Last Tuesday, Students for Justice in Palestine (SJP) held a very successful multimedia exhibition dedicated to providing an alternate source of information on the December 2008 invasion of the Gaza Strip. The exhibition was held in the Atrium of the Campus Center so that information could be made available to anyone willing to stop for a couple of minutes on their way to check their mail or grab a snack from Schwemm’s. And indeed, a really encouraging amount of students stopped to read the posters and sign thank-you letters to Amherst Representative John Olver for being vocal on the extent of the humanitarian crisis in Gaza. At the end of the day, a panel took place during which three panelists discussed the ideology of the invasion of Gaza. The first panelist, Prof. Sayres Rudy, talked about the Zionist logic of preferring land over peace as part of this ideological framework (remember first Israeli Prime Minister David Ben Gurion’s words: “peace for us is just a means…”). The second panelist, University of Massachusetts, Amherst Professor Joseph Levine, put forth the historical pattern of dismissals of peace offers by Israel, and the third speaker Alisa Klein mentioned her change from “Zionist Israeli soldier to a peace activist” fighting for Palestinians’ rights.

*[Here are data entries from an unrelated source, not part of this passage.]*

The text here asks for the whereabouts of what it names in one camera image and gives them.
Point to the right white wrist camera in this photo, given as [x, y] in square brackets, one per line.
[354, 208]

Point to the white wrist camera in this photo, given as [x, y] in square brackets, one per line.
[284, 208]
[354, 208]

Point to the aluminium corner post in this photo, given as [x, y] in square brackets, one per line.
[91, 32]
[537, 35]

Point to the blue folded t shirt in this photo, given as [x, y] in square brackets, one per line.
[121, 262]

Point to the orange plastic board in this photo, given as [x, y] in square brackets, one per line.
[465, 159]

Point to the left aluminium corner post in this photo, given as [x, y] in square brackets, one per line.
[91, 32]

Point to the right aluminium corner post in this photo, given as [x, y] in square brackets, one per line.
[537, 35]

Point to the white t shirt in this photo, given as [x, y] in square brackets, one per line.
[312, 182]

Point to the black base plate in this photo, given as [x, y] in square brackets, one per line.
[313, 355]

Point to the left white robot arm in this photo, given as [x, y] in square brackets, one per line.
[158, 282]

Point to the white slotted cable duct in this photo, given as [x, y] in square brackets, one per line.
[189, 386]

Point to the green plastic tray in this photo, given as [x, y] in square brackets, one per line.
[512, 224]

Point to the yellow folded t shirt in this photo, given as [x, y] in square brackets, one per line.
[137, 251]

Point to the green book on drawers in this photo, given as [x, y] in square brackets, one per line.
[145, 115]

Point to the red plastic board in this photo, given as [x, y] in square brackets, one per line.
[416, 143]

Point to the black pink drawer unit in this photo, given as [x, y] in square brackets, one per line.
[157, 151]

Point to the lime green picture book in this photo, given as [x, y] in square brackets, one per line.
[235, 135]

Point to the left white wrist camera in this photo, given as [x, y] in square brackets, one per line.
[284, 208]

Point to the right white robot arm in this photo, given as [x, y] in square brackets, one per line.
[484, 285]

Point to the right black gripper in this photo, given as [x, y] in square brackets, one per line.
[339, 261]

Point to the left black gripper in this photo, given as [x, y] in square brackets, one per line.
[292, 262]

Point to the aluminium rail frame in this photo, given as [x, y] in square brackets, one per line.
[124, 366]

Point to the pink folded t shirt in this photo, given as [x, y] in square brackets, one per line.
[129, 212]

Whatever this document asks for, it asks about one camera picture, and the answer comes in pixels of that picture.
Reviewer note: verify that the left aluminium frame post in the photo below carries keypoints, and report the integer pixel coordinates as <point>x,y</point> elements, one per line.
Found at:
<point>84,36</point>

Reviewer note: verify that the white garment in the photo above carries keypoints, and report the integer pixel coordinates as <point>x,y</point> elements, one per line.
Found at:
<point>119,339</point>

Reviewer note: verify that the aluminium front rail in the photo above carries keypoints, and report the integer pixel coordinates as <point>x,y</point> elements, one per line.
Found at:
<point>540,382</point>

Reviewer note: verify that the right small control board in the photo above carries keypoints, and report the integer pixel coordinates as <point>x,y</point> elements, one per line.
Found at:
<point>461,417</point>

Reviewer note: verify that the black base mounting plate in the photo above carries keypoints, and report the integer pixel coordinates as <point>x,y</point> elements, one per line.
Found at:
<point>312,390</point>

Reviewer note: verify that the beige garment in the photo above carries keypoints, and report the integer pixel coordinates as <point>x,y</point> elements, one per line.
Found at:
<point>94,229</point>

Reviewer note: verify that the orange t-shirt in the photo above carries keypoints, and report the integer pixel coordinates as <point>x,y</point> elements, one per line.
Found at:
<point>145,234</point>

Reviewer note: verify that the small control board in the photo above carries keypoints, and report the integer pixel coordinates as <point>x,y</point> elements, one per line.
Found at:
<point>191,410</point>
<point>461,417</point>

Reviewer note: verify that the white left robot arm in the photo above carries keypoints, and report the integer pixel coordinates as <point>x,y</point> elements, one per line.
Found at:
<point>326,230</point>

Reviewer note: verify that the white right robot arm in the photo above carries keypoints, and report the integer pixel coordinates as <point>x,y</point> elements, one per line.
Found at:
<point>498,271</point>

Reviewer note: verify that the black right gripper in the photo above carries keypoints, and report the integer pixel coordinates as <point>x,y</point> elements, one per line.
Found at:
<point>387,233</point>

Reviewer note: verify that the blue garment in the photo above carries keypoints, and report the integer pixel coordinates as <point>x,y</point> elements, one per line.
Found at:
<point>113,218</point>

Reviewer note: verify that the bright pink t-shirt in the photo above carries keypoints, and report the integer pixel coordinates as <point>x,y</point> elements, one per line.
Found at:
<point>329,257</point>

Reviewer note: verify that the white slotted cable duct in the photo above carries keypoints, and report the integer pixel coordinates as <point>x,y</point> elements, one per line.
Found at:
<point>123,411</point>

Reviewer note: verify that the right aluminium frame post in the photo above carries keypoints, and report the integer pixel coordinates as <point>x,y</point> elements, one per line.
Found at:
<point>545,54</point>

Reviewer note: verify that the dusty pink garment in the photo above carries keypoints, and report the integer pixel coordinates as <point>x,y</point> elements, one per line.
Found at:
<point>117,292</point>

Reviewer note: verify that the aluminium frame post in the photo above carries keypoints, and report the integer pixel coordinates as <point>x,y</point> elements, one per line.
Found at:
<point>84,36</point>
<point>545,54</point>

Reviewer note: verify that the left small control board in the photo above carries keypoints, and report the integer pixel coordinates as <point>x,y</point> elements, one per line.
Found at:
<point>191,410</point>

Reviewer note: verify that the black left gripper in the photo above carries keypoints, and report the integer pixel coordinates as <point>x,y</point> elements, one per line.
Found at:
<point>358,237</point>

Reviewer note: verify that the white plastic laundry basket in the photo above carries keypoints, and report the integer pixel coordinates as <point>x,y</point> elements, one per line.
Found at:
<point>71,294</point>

Some people congratulated us for the hard work, some thanked us for our insightful non-violent activism, and others mentioned the one-sidedness of our presentation. This last opinion is interesting for it is symptomatic of a widespread “strive for neutrality,” which comes from the belief that “there are two sides in every story.” The problem with this sort of blanket criticism is that it fails to see that the point of organising this exhibition and this panel was precisely to show that this kind of reasoning is faulty. The story of the invasion of Gaza cannot be told in a “balanced” way, since the death toll, power dynamics, international aid, military might, media coverage and control of resources are all unbalanced: Gazans do not have control of Gaza. This reality is completely elided by the language adopted to talk about this invasion, which favours this theoretical presupposition that everything is fair and even.

Another conversation that happened that day was about the table tent used to advertise the exhibition and the panel. It contained an image which shocked many people on campus because it represented a pile of corpses, most of them in turbans and striped trousers: a painful reminder of the Holocaust. Understandably, this upset a certain number of people who brought it to our attention last Tuesday, and we would like to thank them for coming forward to talk about this. This table tent was not designed to introduce a comparison between the Holocaust and the invasion of Gaza, and SJP members were not aware of the implications of this cartoon and it was absolutely not our intention to shock people by using imagery of the Holocaust.

This cartoon was drawn by a Brazilian artist, Carlos Latuff, who drew it in March 2008, in reaction to a statement given by Israel’s Deputy Defence Minister Matan Vilnai, who threatened Palestinians with a “holocaust.” The exact quote is “they [the Palestinians] will bring upon themselves a bigger ‘holocaust’ because we will use all our might to defend ourselves.” Unlike Mr. Vilnai, our intent was not to use the theme of the Holocaust as an unfortunate and disturbing connection with the situation in Israel/Palestine: The Holocaust has not got anything to do with Hamas firing rockets onto Sderot, or the invasion of Gaza, or the settlements in the West Bank. Arguments over terminology should not conceal the gravity of the situation. This is why we were particularly glad to see that people who visited the exhibition and attended the panel stayed focused on the point of that day: the humanitarian crisis in Gaza. Many fruitful and engaging conversations happened last Tuesday (which is really what SJP is about), making us really pleased with the event and hopeful for the future.